Сигаретки бабушка держала в другой битой временем жестянке, с изображением Марии-Терезии. Как-то раз я не удержался и пририсовал к имперским устам «папыроску», фломастером.
Бабушка, сурово укоротила жизнь тубусу с фломастерами: «Жебы не бить тебе руки!» — сказала она мне, добродушно. И стала прятать осквернённый ларец в пенал.
На ехидные расспросы мамы, адептки мнения «курильщик должен знать и помнить, что он отравляет не только себя, но и других», — «Чем будете портить здоровье?», я всегда отвечал: «„Пенал“ любимая её марка. Так, бабушка?»
Если бабушка считала нужным ответить, она беззлобно поддакивала и отрешённо изрекала: «Всё уйдёт с дымом… Направду, дорогой мой?»
«Я ведь не курю, уже, — говорила она маме. Та в ответ приподнимала бровь. — Я наслаждаюсь, — замечала бабушка, — такое…»
— Пошли, Лесик, — сказала бабушка. — Между справами[46] зайдем в магазин и на Ормянскую…
— А потом? — жалобно спросил я, ноги снова вымокли и, после увиденного в тенях знания, меня до сих пор мутило.
— Потом будет после, — улыбаясь сказала бабушка, от улыбки вокруг ее зеленых, крыжовенных глаз залегли меленькие морщинки.
— Знаешь, кто почти так сказал? Нет? Эмма! Я расскажу тебе о ней дорогой… хотя может и зарано.
— Бабушка, мне надо покушать, — решительно сказал я, вызывая в памяти булочки с корицей.
— Адвент, — кратко сообщила бабушка, — то час мыслить про главне. Три раза не досыта… Но так и быть — на Ормянской будет кава, можливо. Она оглянулась, поправила сумку и крепко взяла меня за локоть.
— Когда выйдем из рынка, Лесик, — сказала бабушка, и я отчётливо увидел чёрную окантовку её радужек, — зобачишь вбогую старушку, кинешь ей грошик… на. Дальше не смотри. Не оглядайся.
— Так власьне, — продолжила она, делая руку калачиком, чтобы мне было легче ухватиться. — Дла початку[47] там так — одна женщина, также убогая, вкрала в склэпе…
У самого выхода под аркой, действительно восседала на железном ящике из-под молочных бутылок древняя бабулька в зеленом платке, у ног ее была расстелена газета, прижатая пятью камнями, на газете в произвольном порядке были разбросаны всяческие неаппетитного вида коренья, соцветия и мешочки с зернами. Посередине газеты виднелась картонка из-под торта, где бабулька держала кассу, в эту кассу я и бросил монетку.

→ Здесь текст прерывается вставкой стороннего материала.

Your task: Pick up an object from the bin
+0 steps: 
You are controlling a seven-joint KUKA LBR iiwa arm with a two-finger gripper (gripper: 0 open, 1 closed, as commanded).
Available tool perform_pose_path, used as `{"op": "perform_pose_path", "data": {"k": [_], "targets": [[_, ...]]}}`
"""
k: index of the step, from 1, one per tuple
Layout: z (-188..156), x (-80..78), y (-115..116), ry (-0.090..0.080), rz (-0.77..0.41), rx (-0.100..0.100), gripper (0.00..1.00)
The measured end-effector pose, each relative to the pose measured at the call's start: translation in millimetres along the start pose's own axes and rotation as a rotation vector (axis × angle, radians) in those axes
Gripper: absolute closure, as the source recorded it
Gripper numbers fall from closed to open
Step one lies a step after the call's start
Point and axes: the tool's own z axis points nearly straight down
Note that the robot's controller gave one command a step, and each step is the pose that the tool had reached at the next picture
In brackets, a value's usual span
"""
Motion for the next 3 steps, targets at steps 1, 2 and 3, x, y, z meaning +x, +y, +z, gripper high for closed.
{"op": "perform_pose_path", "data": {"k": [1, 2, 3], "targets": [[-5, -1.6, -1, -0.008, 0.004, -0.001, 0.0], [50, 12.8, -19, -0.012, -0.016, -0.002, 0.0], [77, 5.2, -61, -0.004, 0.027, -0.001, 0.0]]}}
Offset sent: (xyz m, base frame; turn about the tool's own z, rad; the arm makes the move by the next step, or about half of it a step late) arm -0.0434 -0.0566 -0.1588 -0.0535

Только выпуская ее из пальцев, я увидел, что отдаю старухе здоровенный потертый серебряный талер.
Монета шлёпнулась в картонку, глухо звякнув о лежащие там медяки. Мимо, обгоняя нас, прошли несколько человек, два пузатых дядьки несли навстречу мешок, озабоченные граждане торопились, толкаясь, на подползающий из пелены тумана трамвай.
Бабушка больно стиснула мне руку, оборвав пересказ фильма, прошипела:
— Сказала, не оглядайся!!! — и ускорила шаг.

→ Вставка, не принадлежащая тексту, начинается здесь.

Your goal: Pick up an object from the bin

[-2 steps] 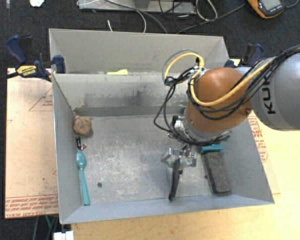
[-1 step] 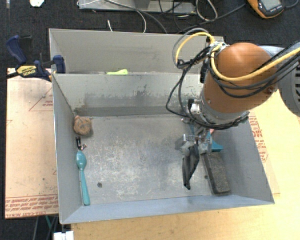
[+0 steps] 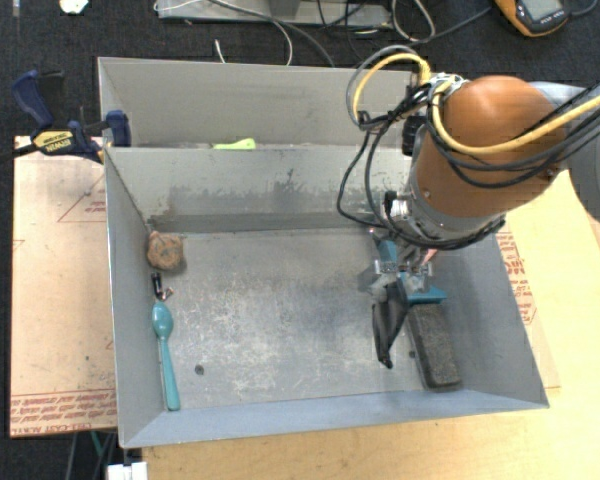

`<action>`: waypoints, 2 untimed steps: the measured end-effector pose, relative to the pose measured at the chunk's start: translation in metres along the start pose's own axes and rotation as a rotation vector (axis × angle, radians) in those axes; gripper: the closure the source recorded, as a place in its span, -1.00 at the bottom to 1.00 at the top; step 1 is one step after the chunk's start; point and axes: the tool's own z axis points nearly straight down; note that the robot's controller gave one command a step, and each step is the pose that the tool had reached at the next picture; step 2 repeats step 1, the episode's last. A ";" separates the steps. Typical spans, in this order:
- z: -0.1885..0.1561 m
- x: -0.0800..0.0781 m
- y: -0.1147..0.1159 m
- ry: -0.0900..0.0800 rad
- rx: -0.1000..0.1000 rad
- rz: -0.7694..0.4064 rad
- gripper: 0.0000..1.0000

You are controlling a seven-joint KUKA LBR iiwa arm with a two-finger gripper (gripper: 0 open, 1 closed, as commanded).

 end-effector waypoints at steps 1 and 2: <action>-0.007 0.015 0.003 -0.002 -0.023 -0.066 1.00; -0.007 0.015 0.003 -0.002 -0.023 -0.066 1.00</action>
Offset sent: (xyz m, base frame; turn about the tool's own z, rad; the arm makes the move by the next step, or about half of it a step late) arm 0.0104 -0.0026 0.1018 -0.0264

Я оглянулся. Ну, в конце-концов — мне было двенадцать лет, и я до сих пор упрямец…
Я оглянулся и сразу пожалел. Прямо за нами, среди снующих туда-сюда людей, вырастая из черной нахальной галки, вышагивал невысокий невзрачный человечек в старомодном черном камзоле с блестящими пуговицами, в черных же коротких брюках, заправленных в высокие ботфорты. «Мюнхгаузен!!!» — мелькнула мысль. Голова его была непокрыта — черные с сильной проседью волосы, стянутые в косицу, дождь со снегом, непрестанно моросящий с неба, обходил стороной, как и бледное треугольное длинное лицо с раздвоенным подбородком; глаза его казались совсем белыми, за исключением зрачков, метящих, словно дротики, в самые глубины души. Всего страшней была улыбка — обещавшая столько неприятных минут, сколько ты сумеешь продержаться в его обществе на этом свете.

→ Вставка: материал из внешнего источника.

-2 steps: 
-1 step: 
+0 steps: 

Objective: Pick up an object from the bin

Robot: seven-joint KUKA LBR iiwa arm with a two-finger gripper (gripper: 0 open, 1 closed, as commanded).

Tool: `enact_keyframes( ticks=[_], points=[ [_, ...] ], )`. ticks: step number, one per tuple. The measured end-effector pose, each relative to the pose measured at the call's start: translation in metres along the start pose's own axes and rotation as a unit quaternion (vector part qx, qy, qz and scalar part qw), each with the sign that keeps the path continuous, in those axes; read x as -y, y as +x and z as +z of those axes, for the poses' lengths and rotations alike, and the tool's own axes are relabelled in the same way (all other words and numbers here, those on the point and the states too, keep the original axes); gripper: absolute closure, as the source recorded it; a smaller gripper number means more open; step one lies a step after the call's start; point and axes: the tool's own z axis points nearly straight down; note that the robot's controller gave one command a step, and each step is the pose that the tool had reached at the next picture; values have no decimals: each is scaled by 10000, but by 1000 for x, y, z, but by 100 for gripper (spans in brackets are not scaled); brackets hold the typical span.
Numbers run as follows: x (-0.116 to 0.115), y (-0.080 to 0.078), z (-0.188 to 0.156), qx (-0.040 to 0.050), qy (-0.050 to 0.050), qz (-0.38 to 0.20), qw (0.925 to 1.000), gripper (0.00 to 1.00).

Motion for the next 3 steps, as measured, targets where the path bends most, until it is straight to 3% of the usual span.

Цокали подковки ботфортов, чуть слышно звенели шпоры, остальные звуки мира исчезли — черный человечек улыбался и шагал за нами вслед, чуть припадая на левую ногу. Он приветливо помахал мне рукою в черной перчатке с раструбом, и краски реальности задрожали, становясь тусклыми и ненастоящими, рынок дрогнул, меняясь, и вот призрачные серо-зелёные силуэты, всегда носящиеся на нашем пути, явственно проступили среди враз выцветших людей. Я услыхал, что где-то прозвенел колокол, заплакали дикие гуси, засвистел ветер… Бабушка волокла меня вперед и ей было тяжело — идти мне не хотелось.
Тут древняя старуха, сидящая у входа в рынок, протянула руку к линялому мешочку на своей газете, достала оттуда туго скрученный фунтик. «Семечки!» — подумал я, но ошибся — в фунтике были не семечки. Надорвав бумажный конус снизу, старуха бросила его под ноги черному человеку, кулёчек шлёпнулся в лужу… и поначалу ничего не случилось, затем время наконец догнало нас и события понеслись вперед словно в старой-старой хронике — толкая друг друга в спину.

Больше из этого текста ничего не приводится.